━━ SOURCE DATA

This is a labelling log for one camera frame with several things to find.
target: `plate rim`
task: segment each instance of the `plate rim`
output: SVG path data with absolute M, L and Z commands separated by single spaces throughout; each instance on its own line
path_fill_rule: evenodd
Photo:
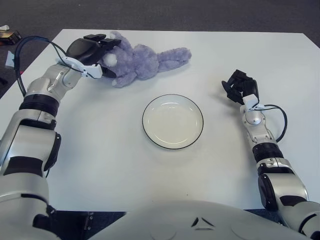
M 191 102 L 198 108 L 198 110 L 199 110 L 199 112 L 200 112 L 200 114 L 201 114 L 202 128 L 201 128 L 201 131 L 200 131 L 198 137 L 197 137 L 192 143 L 190 143 L 190 144 L 188 144 L 188 145 L 186 145 L 186 146 L 183 146 L 183 147 L 179 147 L 179 148 L 165 147 L 165 146 L 161 146 L 160 144 L 156 143 L 156 142 L 153 141 L 153 140 L 151 139 L 151 137 L 148 135 L 148 133 L 146 132 L 146 129 L 145 129 L 145 125 L 144 125 L 144 116 L 145 116 L 145 112 L 146 112 L 147 108 L 149 107 L 149 105 L 150 105 L 154 100 L 156 100 L 156 99 L 158 99 L 158 98 L 161 98 L 161 97 L 164 97 L 164 96 L 168 96 L 168 95 L 175 95 L 175 96 L 179 96 L 179 97 L 183 97 L 183 98 L 185 98 L 185 99 L 188 99 L 189 101 L 191 101 Z M 164 94 L 164 95 L 161 95 L 161 96 L 158 96 L 158 97 L 152 99 L 152 100 L 147 104 L 147 106 L 144 108 L 141 121 L 142 121 L 143 131 L 144 131 L 144 133 L 146 134 L 146 136 L 147 136 L 154 144 L 156 144 L 157 146 L 159 146 L 159 147 L 161 147 L 161 148 L 164 148 L 164 149 L 169 149 L 169 150 L 179 150 L 179 149 L 184 149 L 184 148 L 189 147 L 190 145 L 194 144 L 194 143 L 198 140 L 198 138 L 201 136 L 202 131 L 203 131 L 203 129 L 204 129 L 204 116 L 203 116 L 203 114 L 202 114 L 202 112 L 201 112 L 200 107 L 199 107 L 194 101 L 192 101 L 190 98 L 188 98 L 188 97 L 186 97 L 186 96 L 183 96 L 183 95 L 180 95 L 180 94 L 175 94 L 175 93 Z

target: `silver robot arm segment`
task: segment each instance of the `silver robot arm segment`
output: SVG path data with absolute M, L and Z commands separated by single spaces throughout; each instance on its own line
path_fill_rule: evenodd
M 44 172 L 56 162 L 61 136 L 54 131 L 55 116 L 65 93 L 81 73 L 56 64 L 33 81 L 23 103 L 0 142 L 0 232 L 14 239 L 17 229 L 30 239 L 57 239 L 49 231 L 49 206 Z

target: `stuffed animal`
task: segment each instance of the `stuffed animal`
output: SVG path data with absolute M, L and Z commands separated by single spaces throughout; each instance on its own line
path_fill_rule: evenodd
M 137 78 L 146 80 L 157 73 L 179 68 L 191 58 L 191 52 L 185 47 L 157 54 L 142 44 L 132 48 L 129 41 L 117 31 L 112 31 L 110 38 L 120 39 L 121 43 L 102 57 L 101 64 L 116 74 L 112 81 L 115 88 L 127 86 Z

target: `gray carpet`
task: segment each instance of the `gray carpet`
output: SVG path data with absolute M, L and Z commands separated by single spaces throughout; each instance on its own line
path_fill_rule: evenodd
M 22 36 L 53 39 L 61 29 L 288 32 L 320 47 L 320 0 L 1 0 L 0 11 L 0 25 Z M 22 71 L 45 46 L 25 47 Z M 15 80 L 4 68 L 14 49 L 0 46 L 0 78 L 9 82 L 0 97 Z

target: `floor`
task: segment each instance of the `floor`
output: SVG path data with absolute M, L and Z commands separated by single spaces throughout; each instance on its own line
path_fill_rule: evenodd
M 24 37 L 53 39 L 61 29 L 285 32 L 304 33 L 320 47 L 320 0 L 2 0 L 0 10 L 0 26 L 9 25 Z M 21 53 L 21 70 L 45 47 L 29 43 Z M 13 70 L 4 67 L 7 52 L 14 50 L 0 46 L 0 97 L 15 81 Z M 254 213 L 277 221 L 264 210 Z M 123 213 L 95 213 L 90 230 L 84 226 L 89 216 L 55 215 L 60 221 L 73 219 L 63 230 L 66 238 L 87 239 Z

━━━━

ASSIGNED TASK ->
Each line of the data should be quoted exactly, with pictures left out.

ANSWER BOX ->
This is a labelling log for one camera frame with several things to find.
target: `plate rim`
task: segment each instance of the `plate rim`
output: SVG path data with absolute M, L and Z commands separated by single spaces throughout; each instance on its own line
path_fill_rule: evenodd
Photo:
M 191 102 L 198 108 L 198 110 L 199 110 L 199 112 L 200 112 L 200 114 L 201 114 L 202 128 L 201 128 L 201 131 L 200 131 L 198 137 L 197 137 L 192 143 L 190 143 L 190 144 L 188 144 L 188 145 L 186 145 L 186 146 L 183 146 L 183 147 L 179 147 L 179 148 L 165 147 L 165 146 L 161 146 L 160 144 L 156 143 L 156 142 L 153 141 L 153 140 L 151 139 L 151 137 L 148 135 L 148 133 L 146 132 L 146 129 L 145 129 L 145 125 L 144 125 L 144 116 L 145 116 L 145 112 L 146 112 L 147 108 L 149 107 L 149 105 L 150 105 L 154 100 L 156 100 L 156 99 L 158 99 L 158 98 L 161 98 L 161 97 L 164 97 L 164 96 L 168 96 L 168 95 L 175 95 L 175 96 L 179 96 L 179 97 L 183 97 L 183 98 L 185 98 L 185 99 L 188 99 L 189 101 L 191 101 Z M 164 94 L 164 95 L 161 95 L 161 96 L 158 96 L 158 97 L 152 99 L 152 100 L 147 104 L 147 106 L 144 108 L 141 121 L 142 121 L 143 131 L 144 131 L 144 133 L 146 134 L 146 136 L 147 136 L 154 144 L 156 144 L 157 146 L 159 146 L 159 147 L 161 147 L 161 148 L 164 148 L 164 149 L 169 149 L 169 150 L 179 150 L 179 149 L 184 149 L 184 148 L 189 147 L 190 145 L 194 144 L 194 143 L 198 140 L 198 138 L 201 136 L 202 131 L 203 131 L 203 129 L 204 129 L 204 116 L 203 116 L 203 114 L 202 114 L 202 112 L 201 112 L 200 107 L 199 107 L 194 101 L 192 101 L 190 98 L 188 98 L 188 97 L 186 97 L 186 96 L 183 96 L 183 95 L 180 95 L 180 94 L 175 94 L 175 93 Z

target: `silver robot arm segment`
task: segment each instance of the `silver robot arm segment`
output: SVG path data with absolute M, L and Z commands separated by single spaces throughout; each instance on its own line
path_fill_rule: evenodd
M 44 172 L 56 162 L 61 136 L 54 131 L 55 116 L 65 93 L 81 73 L 56 64 L 33 81 L 23 103 L 0 142 L 0 232 L 14 239 L 17 229 L 30 239 L 57 239 L 49 231 L 49 206 Z

target: `stuffed animal`
task: segment each instance of the `stuffed animal`
output: SVG path data with absolute M, L and Z commands separated by single spaces throughout; each instance on its own line
path_fill_rule: evenodd
M 137 78 L 146 80 L 157 73 L 179 68 L 191 58 L 191 52 L 185 47 L 157 54 L 142 44 L 132 48 L 129 41 L 117 31 L 112 31 L 110 38 L 120 39 L 121 43 L 102 57 L 101 64 L 116 74 L 112 81 L 115 88 L 127 86 Z

target: `gray carpet`
task: segment each instance of the `gray carpet`
output: SVG path data with absolute M, L and Z commands separated by single spaces throughout; each instance on its own line
path_fill_rule: evenodd
M 22 36 L 53 39 L 61 29 L 288 32 L 320 47 L 320 0 L 1 0 L 0 11 L 0 25 Z M 22 71 L 45 46 L 25 47 Z M 15 80 L 4 68 L 14 49 L 0 46 L 0 78 L 9 82 L 0 97 Z

target: `floor`
task: segment each instance of the `floor`
output: SVG path data with absolute M, L and Z commands separated by single spaces throughout; each instance on its own line
path_fill_rule: evenodd
M 24 37 L 53 39 L 61 29 L 285 32 L 304 33 L 320 47 L 320 0 L 2 0 L 0 10 L 0 26 L 9 25 Z M 21 53 L 21 70 L 45 47 L 29 43 Z M 13 70 L 4 67 L 7 52 L 14 50 L 0 46 L 0 97 L 15 81 Z M 254 213 L 277 221 L 264 210 Z M 123 213 L 95 213 L 90 230 L 84 226 L 89 216 L 55 215 L 60 221 L 73 219 L 63 230 L 66 238 L 87 239 Z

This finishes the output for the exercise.